How Many Stanley Tumblers Could You Fill with the Water in Lake Superior?
Living on the shores of Lake Superior, I think we sometimes take for granted how truly impressive its size and capacity is, it truly is superior in every way.
How Much Water Is In Lake Superior?
Lake Superior has about 10% of the world's fresh water, or enough water to fill all the other Great Lakes, plus two additional Lake Eries, that's a lot of water. At any given time, Lake Superior has about 2,900 cubic miles of water, that's enough water to cover North and South America with two feet of water.

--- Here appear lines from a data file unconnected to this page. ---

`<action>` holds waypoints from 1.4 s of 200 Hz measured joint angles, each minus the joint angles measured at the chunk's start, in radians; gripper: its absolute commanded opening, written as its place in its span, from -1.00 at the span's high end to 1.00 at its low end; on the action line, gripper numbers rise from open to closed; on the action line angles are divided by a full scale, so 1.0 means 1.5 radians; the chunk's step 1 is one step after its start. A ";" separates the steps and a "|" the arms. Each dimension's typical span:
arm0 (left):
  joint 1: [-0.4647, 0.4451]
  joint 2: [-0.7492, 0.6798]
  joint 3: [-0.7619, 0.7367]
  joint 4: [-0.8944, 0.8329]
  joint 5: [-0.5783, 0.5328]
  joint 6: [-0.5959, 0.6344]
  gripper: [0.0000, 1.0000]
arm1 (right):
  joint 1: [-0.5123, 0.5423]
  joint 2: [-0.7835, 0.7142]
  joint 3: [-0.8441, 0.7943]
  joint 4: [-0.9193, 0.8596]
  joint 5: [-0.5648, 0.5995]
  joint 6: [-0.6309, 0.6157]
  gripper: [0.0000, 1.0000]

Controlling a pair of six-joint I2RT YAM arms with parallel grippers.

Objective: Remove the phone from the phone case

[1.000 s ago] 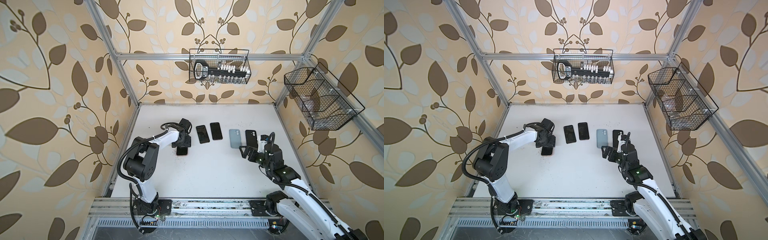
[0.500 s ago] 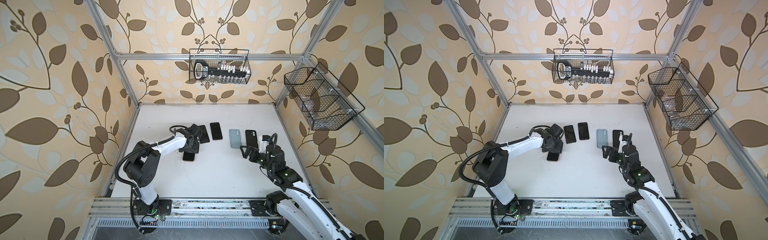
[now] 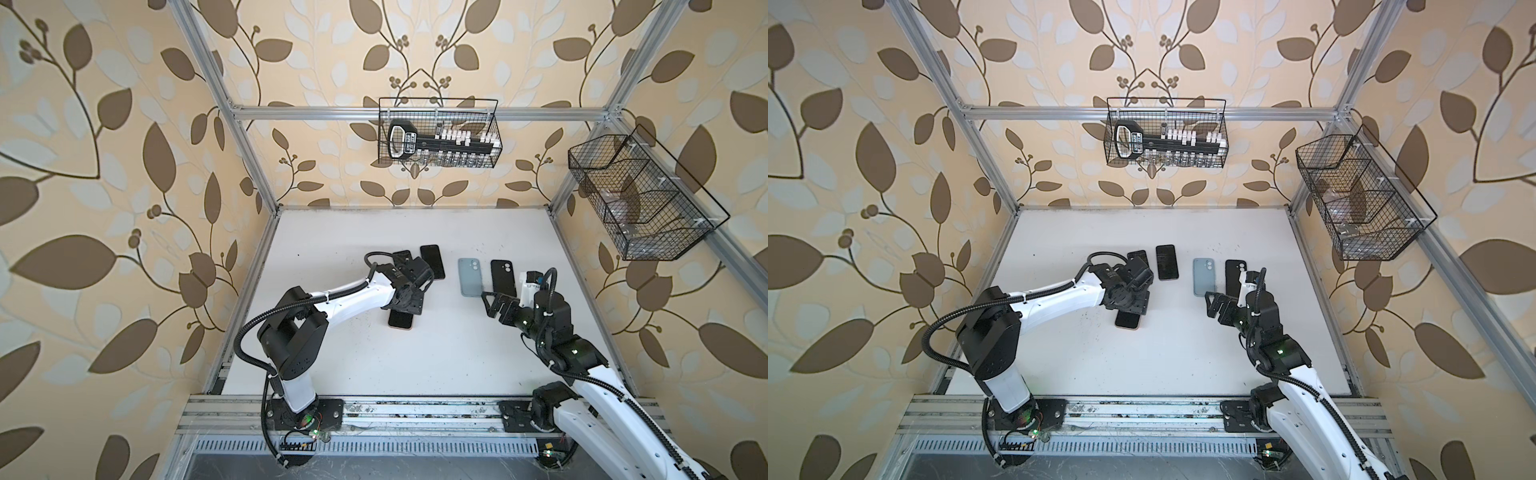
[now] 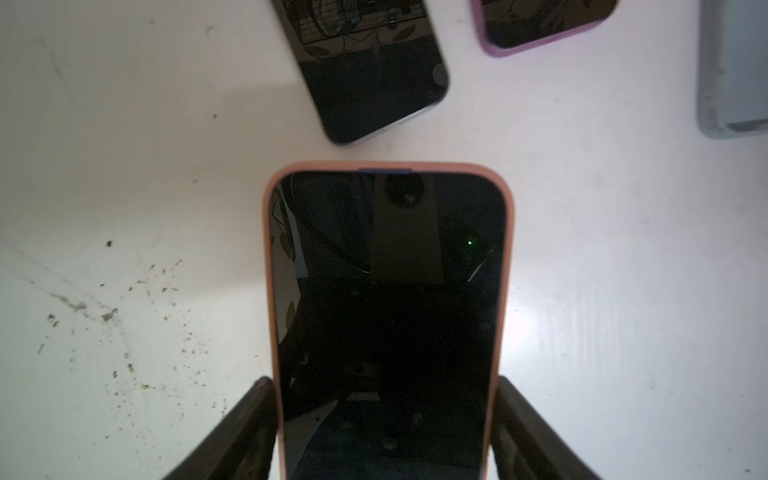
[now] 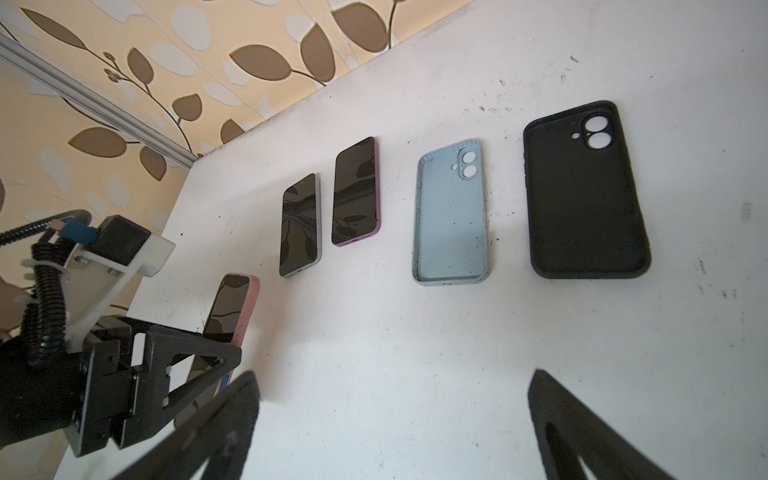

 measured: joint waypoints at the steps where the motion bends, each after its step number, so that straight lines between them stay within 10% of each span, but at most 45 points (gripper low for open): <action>1: -0.001 0.001 0.002 0.000 0.000 -0.001 -0.27 | 0.000 0.000 0.000 0.000 0.000 0.000 -1.00; 92: -0.096 0.189 0.149 0.002 0.003 -0.065 -0.39 | -0.034 -0.046 -0.001 -0.060 -0.001 -0.009 -1.00; 280: -0.095 0.205 0.205 -0.033 0.023 -0.098 -0.97 | -0.022 -0.022 0.000 -0.154 0.023 0.018 -1.00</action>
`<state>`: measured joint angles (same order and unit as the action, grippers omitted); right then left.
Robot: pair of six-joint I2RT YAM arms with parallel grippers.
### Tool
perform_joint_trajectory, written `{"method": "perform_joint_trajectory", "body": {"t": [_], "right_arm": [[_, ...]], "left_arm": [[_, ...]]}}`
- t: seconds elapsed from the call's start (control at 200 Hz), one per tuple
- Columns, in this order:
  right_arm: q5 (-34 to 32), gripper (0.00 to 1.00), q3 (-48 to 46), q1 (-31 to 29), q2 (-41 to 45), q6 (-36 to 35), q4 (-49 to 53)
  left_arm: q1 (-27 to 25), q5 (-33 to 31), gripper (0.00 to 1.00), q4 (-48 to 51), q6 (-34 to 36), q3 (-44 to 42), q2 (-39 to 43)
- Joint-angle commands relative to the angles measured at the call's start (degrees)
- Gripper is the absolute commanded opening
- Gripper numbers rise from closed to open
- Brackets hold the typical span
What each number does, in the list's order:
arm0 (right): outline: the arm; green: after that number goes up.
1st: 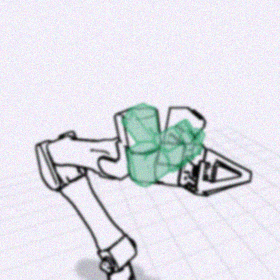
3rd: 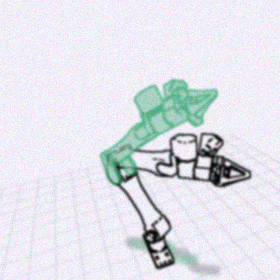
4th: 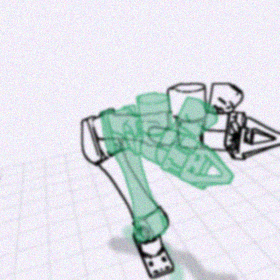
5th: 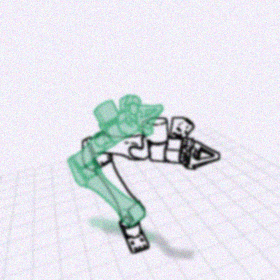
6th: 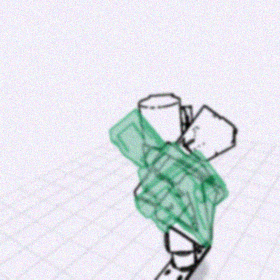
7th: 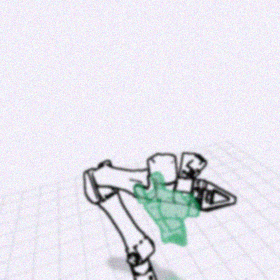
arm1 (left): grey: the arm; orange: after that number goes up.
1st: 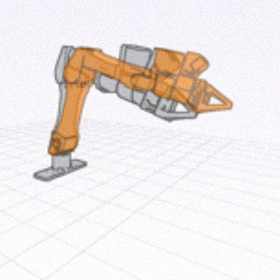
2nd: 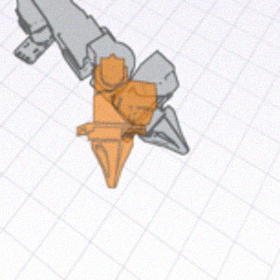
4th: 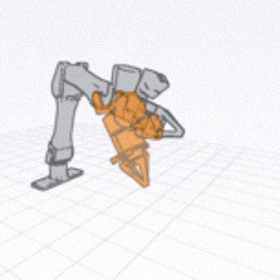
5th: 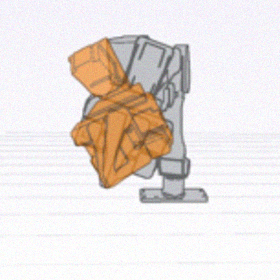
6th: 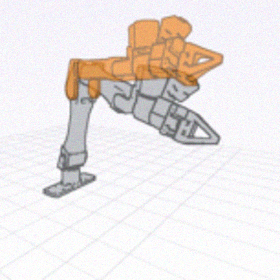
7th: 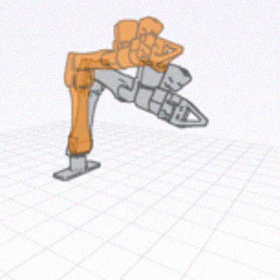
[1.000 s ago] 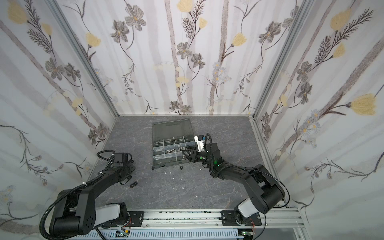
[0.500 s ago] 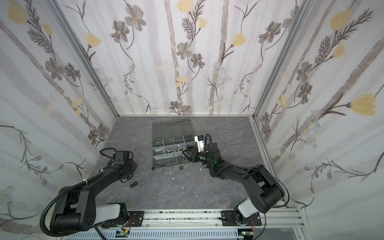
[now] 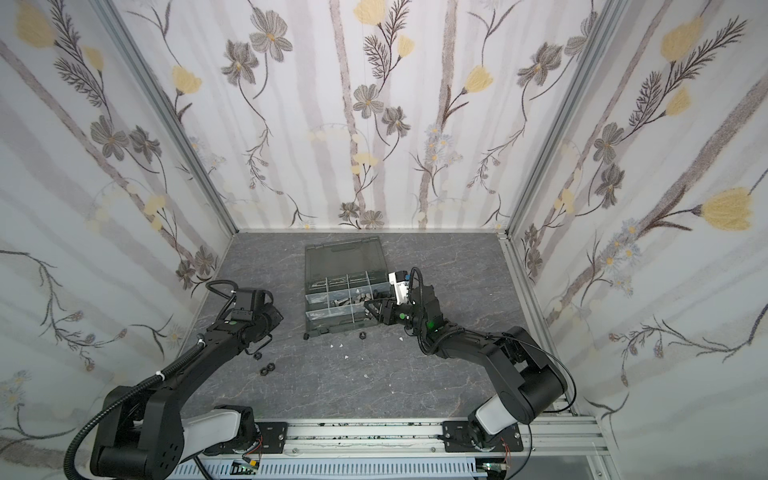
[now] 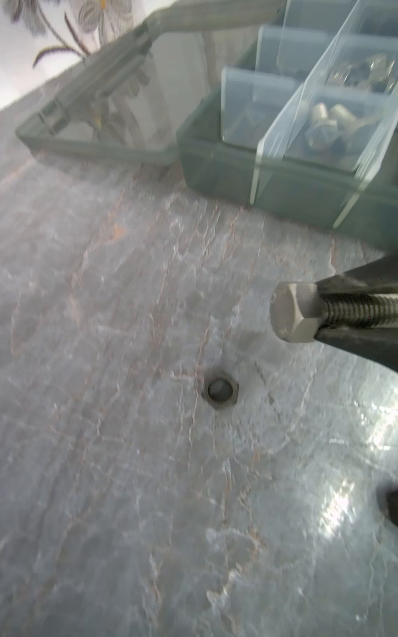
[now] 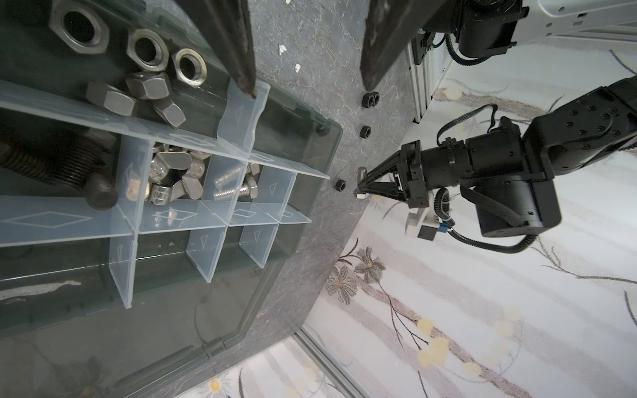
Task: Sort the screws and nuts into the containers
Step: 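Close the left gripper on the silver bolt lying near the box, then carry the silver bolt over the box with the left gripper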
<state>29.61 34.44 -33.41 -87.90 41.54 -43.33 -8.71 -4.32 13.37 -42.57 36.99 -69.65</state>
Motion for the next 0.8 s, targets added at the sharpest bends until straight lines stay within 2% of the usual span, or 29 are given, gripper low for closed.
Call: {"method": "perform_joint_trajectory", "body": {"t": [0.0, 0.34, 0.794], "right_arm": [[-0.42, 0.51, 0.17, 0.01, 0.01, 0.23, -1.85], [-3.45, 0.51, -0.92, 0.84, 0.63, 0.29, -0.8], [-5.65, 0.51, -2.06, 2.07, 1.31, 0.3, -0.51]], "left_arm": [[-3.23, -0.49, 0.12, 1.06, -1.99, 4.21, -1.36], [-14.81, -1.02, 0.13, 1.05, -2.16, 18.24, -13.54], [-21.48, -0.12, 0.13, 1.31, -1.08, 33.38, -30.88]]}}
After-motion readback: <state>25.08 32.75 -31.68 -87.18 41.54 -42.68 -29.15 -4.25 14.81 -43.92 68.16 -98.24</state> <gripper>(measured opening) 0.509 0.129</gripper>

So it got me thinking as I was drinking a bottle of water over the weekend, how many water bottles could we fill with the water in Lake Superior?
The capacity of most disposable, single-use plastic water bottles is 16.9 ounces, or .5 liters. If we convert 2,900 cubic miles of water into liters, the amount is 12,086 trillion liters of water, and to get the amount of water bottles we just need to divide that by the volume of the water bottles, and the amount is mind-blowing!
How Many Bottles Would Lake Superior Fill?
Lake Superior contains approximately enough water to give everyone on Earth (about 7.9 billion people) 3,059,857 water bottles full of Lake Superior water for a grand total of, 24,000,000,000,000,000 (24 quadrillion) standard water bottles.
What if we stacked those bottles?
Let's take this a step further to understand how big this number is and stack those 24 quadrillion water bottles. If stacked, the height would be about 3,429,977,506,306 miles, that is equivalent of going back and forth from the Earth to the moon 7,181,184 times or about 6 times the diameter of the Milky Way galaxy.
How Many Stanley Quenchers Would Lake Superior Fill?
One of the most popular ways to stay hydrated these days is with the trendy Stanley Quencher 40 oz. Tumblers, if you were to use Lake Superior water, you could fill 10.2 quadrillion Stanleys. Given the 1.4 pound weight of each of the Stanley tumblers, that is about 12,927 times more than the weight of the entire human population or 7.15 trillion tons.